__What is being asked__:
Using the word "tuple" as the filter, copy each matching line from the records.

[Start of Attachment]

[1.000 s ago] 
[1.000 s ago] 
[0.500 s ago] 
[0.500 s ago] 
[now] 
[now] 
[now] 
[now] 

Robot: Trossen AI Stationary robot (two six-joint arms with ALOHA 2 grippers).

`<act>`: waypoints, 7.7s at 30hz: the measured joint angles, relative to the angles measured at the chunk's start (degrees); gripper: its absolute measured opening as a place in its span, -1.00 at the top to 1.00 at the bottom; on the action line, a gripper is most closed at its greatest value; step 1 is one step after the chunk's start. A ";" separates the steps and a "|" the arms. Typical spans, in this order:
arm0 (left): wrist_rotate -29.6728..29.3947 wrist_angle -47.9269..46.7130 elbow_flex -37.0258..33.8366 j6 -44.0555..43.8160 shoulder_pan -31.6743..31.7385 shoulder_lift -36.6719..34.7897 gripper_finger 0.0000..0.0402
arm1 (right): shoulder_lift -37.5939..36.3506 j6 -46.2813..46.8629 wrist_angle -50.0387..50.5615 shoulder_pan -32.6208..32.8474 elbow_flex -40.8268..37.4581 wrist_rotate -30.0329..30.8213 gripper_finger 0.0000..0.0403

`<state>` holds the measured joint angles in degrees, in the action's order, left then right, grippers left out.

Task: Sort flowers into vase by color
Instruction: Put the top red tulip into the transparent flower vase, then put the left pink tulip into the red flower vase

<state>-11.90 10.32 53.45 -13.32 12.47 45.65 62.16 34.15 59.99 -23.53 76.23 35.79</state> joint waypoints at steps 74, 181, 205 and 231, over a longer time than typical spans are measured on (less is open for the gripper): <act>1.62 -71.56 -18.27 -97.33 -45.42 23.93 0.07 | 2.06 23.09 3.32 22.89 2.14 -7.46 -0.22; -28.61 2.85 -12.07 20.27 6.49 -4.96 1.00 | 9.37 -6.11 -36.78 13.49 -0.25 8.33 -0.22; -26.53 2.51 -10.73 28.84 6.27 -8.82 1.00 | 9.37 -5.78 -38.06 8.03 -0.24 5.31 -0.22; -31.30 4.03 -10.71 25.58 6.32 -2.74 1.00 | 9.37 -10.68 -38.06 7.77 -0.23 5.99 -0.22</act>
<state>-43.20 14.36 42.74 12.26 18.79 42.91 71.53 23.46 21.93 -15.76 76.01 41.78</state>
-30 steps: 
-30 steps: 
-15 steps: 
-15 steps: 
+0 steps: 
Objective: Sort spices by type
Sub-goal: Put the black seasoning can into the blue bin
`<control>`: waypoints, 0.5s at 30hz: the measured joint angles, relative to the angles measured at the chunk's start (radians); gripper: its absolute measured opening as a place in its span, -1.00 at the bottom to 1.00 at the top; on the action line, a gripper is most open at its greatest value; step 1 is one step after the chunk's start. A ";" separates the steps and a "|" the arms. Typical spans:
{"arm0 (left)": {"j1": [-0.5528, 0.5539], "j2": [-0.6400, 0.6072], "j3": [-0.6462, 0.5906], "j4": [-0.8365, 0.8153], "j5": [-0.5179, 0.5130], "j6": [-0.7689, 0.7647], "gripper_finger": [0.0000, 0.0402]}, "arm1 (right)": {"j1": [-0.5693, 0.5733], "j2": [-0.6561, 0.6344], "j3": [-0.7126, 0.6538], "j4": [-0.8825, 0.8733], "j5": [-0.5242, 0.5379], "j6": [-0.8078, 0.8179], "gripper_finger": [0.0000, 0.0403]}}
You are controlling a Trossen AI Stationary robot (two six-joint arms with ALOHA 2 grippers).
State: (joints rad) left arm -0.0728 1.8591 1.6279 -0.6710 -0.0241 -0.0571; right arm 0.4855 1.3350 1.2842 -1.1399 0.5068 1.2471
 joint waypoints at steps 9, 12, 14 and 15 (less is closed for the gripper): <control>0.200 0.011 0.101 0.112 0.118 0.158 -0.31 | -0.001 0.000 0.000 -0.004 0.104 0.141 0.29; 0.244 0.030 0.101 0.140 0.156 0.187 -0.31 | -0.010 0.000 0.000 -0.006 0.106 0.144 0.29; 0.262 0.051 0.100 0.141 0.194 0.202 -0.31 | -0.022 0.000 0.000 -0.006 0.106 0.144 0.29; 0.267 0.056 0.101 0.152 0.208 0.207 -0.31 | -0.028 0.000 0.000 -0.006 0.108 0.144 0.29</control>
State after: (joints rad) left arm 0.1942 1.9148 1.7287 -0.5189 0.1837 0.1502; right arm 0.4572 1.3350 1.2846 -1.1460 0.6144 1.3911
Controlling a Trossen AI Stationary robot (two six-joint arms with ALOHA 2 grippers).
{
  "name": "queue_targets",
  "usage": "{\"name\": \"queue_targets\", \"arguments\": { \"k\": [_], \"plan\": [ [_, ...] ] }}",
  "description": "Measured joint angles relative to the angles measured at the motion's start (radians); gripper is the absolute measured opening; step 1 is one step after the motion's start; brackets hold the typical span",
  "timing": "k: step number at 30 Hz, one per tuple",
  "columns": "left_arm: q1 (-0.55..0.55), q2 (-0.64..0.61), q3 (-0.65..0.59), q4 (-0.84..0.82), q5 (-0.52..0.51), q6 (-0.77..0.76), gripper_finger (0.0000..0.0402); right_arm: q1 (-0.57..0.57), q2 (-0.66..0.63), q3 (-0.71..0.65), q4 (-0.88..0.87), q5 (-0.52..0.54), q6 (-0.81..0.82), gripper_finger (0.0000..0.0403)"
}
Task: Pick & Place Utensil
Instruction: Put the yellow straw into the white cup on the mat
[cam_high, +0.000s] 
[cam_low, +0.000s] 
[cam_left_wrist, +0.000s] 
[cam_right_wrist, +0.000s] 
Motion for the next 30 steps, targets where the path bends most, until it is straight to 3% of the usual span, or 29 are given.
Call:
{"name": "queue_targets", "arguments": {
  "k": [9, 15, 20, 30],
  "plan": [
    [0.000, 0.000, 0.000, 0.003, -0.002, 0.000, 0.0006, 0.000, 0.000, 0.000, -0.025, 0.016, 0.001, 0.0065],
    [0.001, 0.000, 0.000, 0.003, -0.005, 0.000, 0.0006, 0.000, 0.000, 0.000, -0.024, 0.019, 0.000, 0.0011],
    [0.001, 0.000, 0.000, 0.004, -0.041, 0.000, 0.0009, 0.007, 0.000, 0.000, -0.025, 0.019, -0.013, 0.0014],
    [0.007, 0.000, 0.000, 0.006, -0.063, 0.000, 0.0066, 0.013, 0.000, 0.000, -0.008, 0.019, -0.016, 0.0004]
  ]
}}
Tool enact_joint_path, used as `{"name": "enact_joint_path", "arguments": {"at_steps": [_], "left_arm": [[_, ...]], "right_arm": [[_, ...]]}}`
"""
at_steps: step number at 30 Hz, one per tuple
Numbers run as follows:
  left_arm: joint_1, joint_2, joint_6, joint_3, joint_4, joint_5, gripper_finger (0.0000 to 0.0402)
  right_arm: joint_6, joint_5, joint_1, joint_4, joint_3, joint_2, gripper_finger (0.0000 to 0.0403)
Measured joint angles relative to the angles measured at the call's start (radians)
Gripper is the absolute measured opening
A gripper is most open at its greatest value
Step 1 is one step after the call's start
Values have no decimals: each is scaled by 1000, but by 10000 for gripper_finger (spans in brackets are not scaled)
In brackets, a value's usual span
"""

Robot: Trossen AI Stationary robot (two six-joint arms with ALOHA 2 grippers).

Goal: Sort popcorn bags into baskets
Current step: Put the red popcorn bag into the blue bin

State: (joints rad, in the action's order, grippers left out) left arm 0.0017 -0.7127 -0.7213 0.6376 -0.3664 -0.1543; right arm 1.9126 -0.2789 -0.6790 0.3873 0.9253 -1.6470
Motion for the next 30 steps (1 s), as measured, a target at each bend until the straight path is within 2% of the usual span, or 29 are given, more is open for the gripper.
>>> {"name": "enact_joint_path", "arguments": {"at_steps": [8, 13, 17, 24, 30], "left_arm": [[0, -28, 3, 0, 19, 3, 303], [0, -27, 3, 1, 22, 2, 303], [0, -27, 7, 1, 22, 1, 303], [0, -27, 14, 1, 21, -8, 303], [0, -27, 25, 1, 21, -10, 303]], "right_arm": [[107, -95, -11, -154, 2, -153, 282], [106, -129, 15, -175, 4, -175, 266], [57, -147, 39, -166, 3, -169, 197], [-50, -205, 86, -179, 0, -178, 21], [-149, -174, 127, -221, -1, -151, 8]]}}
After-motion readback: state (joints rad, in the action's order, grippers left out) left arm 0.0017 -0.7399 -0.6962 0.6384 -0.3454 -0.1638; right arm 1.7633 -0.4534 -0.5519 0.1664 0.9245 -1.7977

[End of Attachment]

__Solution to the exercise__:
  "timing": "k: step number at 30 Hz, one per tuple",
at_steps: step number at 30 Hz, one per tuple

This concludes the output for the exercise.